文摘Flood hazard monitoring and mapping is of great importance because it represents a significant contribution to risk management. The present study investigated the flood event that occurred downstream from the transboundary Strymon River basin, more specifically at Serres basin-a reservoir-regulated basin, in the beginning of 2015. The focus of this study was to better understand the spatio-temporal dynamic of the flood and the causes that initiated the hazard. Within the Serres basin, the Strymon transboundary river outflows to Lake Kerkini, which regulates water flow downstream for irrigation purposes and flood protection.
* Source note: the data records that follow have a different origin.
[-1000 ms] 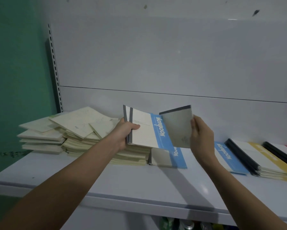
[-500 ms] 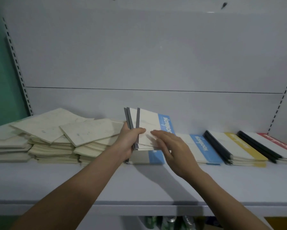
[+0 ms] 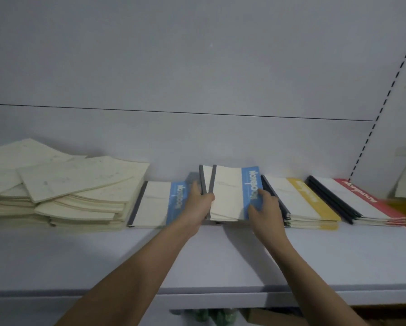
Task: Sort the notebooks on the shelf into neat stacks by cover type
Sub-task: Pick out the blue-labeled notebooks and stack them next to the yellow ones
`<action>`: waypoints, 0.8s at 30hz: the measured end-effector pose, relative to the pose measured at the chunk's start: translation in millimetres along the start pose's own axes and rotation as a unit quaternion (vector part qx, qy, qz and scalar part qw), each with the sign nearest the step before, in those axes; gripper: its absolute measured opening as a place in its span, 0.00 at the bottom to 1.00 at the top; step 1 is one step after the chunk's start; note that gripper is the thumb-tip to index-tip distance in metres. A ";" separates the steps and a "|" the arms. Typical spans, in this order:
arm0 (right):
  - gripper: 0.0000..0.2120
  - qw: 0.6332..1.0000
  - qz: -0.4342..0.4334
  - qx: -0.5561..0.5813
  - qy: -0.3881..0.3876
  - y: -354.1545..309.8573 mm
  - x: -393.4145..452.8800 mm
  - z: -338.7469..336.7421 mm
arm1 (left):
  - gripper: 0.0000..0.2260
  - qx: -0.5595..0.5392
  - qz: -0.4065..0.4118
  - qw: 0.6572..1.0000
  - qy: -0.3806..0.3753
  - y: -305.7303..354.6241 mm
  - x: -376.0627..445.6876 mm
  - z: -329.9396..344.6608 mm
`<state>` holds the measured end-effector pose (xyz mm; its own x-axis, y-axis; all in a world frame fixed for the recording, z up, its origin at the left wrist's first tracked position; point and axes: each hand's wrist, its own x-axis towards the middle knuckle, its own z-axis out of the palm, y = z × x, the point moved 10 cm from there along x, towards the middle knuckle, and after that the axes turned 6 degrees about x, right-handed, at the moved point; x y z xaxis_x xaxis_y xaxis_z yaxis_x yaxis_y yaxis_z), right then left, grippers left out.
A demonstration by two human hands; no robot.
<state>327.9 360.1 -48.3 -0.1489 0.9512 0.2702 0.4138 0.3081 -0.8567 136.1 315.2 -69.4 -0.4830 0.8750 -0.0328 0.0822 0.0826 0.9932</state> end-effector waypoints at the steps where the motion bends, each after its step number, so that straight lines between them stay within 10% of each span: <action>1: 0.22 0.998 -0.013 -0.068 0.001 1.4 9.6 -1.9 | 0.16 0.061 0.021 0.998 0.001 0.4 5.0 7.1; 5: 0.16 0.953 -0.048 -0.300 -0.011 16.2 23.8 13.5 | 0.08 0.300 0.085 0.947 0.077 -10.6 13.2 16.7; 24: 0.19 0.975 -0.093 -0.200 -0.033 45.6 38.7 26.7 | 0.19 0.388 0.207 0.894 0.083 -2.4 10.6 35.7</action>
<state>317.1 410.6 -88.6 -0.3071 0.8792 0.3643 0.6888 0.4695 -0.5524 161.9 341.3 -76.1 -0.3892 0.8296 0.4004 0.8329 0.1312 0.5377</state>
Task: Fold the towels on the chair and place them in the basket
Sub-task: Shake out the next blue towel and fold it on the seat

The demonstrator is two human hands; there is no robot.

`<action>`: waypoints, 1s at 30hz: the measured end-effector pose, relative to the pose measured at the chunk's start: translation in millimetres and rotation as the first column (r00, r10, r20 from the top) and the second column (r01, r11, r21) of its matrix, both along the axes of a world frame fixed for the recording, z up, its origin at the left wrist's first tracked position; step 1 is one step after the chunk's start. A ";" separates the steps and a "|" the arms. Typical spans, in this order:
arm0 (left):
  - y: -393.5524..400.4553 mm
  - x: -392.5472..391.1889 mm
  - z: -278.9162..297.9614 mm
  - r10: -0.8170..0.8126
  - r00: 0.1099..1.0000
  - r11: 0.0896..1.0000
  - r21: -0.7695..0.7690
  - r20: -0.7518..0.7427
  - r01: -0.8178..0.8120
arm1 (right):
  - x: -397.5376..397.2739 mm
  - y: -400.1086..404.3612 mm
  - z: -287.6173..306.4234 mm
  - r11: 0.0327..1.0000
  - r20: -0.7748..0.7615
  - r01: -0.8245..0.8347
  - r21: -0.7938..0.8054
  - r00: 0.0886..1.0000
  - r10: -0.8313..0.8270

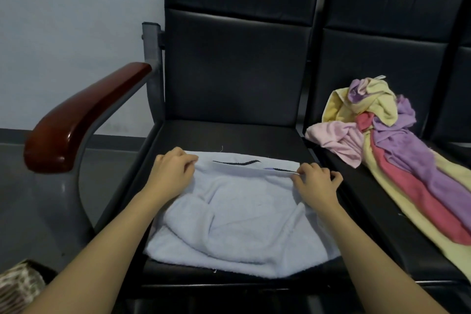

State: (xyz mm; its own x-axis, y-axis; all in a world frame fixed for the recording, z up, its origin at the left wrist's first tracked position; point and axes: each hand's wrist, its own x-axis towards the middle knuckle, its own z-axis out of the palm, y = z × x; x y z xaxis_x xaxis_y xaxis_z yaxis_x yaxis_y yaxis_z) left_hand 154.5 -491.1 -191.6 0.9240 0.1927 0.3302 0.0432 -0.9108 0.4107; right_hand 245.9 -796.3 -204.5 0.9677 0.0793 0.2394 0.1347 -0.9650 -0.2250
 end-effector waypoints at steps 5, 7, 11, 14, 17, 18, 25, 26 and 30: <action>-4.2 -4.7 10.4 0.076 0.994 0.933 -0.358 0.080 -0.043 | -5.6 -6.3 0.9 0.995 -0.002 0.014 0.101 1.000 -0.014; -6.8 -4.5 17.2 0.199 0.968 0.856 -0.509 0.155 -0.094 | -8.4 -7.0 5.5 0.965 0.079 0.013 0.262 0.996 -0.035; -13.6 1.2 31.5 0.363 0.905 0.741 -0.657 0.221 -0.137 | -11.6 -1.7 24.5 0.733 0.226 -0.106 0.672 0.972 -0.067; -14.8 12.9 38.8 0.418 0.872 0.717 -0.683 0.255 -0.144 | -4.6 8.2 42.6 0.575 0.237 -0.145 0.805 0.967 -0.089; -7.9 32.0 36.0 0.422 0.874 0.730 -0.662 0.240 -0.170 | 15.6 17.1 46.1 0.604 0.202 -0.122 0.787 0.977 -0.066; -4.1 39.7 31.6 0.414 0.882 0.743 -0.643 0.226 -0.184 | 23.5 19.2 43.8 0.628 0.168 -0.097 0.772 0.984 -0.054; 17.3 80.4 -17.2 0.395 0.915 0.891 -0.275 0.082 -0.360 | 70.4 23.4 6.0 0.812 -0.086 0.038 0.583 0.996 0.015; 19.2 83.3 -22.2 0.401 0.914 0.896 -0.232 0.063 -0.378 | 74.3 24.6 0.9 0.817 -0.097 0.047 0.574 0.995 0.011; 25.8 87.8 -35.3 0.391 0.920 0.910 -0.159 0.014 -0.384 | 83.3 27.0 -16.7 0.910 -0.100 0.071 0.409 0.994 -0.032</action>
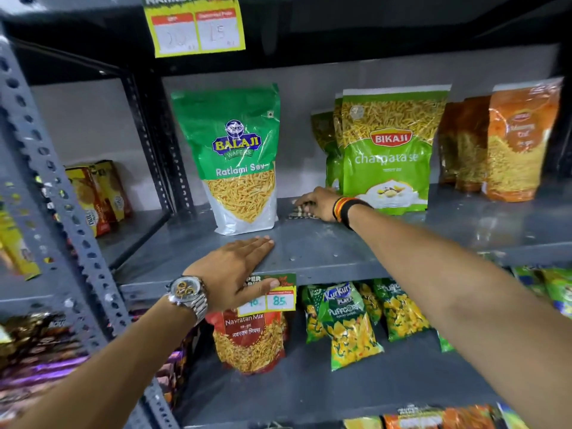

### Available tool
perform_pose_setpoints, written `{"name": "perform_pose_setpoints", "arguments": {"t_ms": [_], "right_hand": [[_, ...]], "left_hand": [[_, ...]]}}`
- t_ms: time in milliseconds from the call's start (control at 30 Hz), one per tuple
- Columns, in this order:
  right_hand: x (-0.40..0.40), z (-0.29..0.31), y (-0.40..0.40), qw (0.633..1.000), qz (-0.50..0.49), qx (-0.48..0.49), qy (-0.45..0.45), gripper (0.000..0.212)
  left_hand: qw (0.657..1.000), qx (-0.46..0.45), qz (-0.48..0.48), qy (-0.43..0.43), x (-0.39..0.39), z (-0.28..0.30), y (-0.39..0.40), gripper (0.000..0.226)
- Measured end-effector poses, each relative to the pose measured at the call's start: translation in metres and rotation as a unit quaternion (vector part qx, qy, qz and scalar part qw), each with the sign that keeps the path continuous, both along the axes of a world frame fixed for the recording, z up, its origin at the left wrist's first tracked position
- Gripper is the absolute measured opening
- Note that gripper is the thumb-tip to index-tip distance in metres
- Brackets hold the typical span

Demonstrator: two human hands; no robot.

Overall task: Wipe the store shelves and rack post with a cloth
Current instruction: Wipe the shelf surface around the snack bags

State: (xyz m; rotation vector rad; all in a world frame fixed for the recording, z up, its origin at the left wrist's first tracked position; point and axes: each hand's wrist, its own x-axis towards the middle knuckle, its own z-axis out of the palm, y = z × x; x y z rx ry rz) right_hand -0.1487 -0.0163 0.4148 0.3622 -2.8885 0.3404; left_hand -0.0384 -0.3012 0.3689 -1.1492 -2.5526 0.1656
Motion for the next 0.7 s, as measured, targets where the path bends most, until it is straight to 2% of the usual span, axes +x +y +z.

For this research, a dataset of Sentinel-1 SAR GRD images was collected and processed covering the period of October 2014-October 2015 to investigate the water level changes in Lake Kerkini. Based on SAR images, binary water/non-water products and multitemporal RGB amplitude images were generated and interpreted. Sentinel-1 products have proved to be an effective tool on flood hazard dynamic extension mapping and estimation of water extent bodies retained by small reservoirs. In agreement with hydro-meteorological data and the high-resolution DEM, it was conceived that the flood event occurred due to the water volume flowing from upstream in the reservoir and the large amount of water draining from the tributaries into nearby sub-basins. Moreover, inefficient water management of the overwhelming water flow through the dam could further strengthen the flood event. The proposed approach, which is entirely based on open access remotely sensed data and processing tools, could be implemented in the same area for past flood events to produce archive retrospective data, as well as in other similar reservoir-regulated river basins in terms of water management and flood risk management.